Exercise brief: In the data below, the answer is the run of lines from the line containing "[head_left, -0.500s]" through the line containing "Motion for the", both included; print it exactly and nothing else.
··· Dataset excerpt ···
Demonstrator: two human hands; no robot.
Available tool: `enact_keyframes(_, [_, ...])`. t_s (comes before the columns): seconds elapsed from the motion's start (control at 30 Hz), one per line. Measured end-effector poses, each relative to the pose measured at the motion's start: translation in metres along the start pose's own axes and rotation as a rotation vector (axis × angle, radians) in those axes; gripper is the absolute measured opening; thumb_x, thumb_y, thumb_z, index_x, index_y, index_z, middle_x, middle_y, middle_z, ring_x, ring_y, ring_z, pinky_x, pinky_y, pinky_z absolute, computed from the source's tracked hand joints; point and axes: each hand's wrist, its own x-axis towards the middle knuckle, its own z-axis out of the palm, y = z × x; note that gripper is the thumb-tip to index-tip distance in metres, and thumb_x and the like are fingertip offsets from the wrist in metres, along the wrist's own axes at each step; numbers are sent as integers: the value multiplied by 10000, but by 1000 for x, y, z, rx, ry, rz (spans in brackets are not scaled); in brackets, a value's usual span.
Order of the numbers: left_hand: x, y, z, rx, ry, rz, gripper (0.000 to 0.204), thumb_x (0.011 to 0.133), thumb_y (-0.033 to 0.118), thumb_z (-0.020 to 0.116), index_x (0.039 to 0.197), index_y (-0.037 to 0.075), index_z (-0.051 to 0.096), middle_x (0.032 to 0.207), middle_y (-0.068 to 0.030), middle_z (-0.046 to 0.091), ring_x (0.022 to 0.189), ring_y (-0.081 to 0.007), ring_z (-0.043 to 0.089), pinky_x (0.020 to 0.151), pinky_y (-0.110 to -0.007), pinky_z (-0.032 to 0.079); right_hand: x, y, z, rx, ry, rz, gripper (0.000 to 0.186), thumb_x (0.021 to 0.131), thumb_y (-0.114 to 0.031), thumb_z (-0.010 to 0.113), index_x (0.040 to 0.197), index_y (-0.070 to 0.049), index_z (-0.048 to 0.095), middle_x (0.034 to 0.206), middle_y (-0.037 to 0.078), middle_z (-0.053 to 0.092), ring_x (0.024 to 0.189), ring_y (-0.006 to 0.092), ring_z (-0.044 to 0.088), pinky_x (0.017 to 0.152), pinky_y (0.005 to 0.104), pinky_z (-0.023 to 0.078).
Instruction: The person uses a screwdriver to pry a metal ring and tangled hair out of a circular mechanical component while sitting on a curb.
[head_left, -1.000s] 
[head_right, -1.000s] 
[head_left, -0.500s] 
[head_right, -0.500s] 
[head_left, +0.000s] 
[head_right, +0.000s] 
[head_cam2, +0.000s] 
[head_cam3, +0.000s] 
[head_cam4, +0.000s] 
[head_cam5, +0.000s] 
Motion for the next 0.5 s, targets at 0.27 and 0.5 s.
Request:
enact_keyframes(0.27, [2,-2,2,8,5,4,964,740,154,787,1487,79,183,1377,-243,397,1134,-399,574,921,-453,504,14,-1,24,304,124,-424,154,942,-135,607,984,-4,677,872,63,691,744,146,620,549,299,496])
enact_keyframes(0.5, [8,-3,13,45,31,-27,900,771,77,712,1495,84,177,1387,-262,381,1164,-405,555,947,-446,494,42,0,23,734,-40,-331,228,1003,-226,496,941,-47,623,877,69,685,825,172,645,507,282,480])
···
Response:
[head_left, -0.500s] 
[head_right, -0.500s] 
[head_left, +0.000s] 
[head_right, +0.000s] 
[head_cam2, +0.000s] 
[head_cam3, +0.000s] 
[head_cam4, +0.000s] 
[head_cam5, +0.000s] 
Motion for the next 0.5 s, targets at 0.27 and 0.5 s.

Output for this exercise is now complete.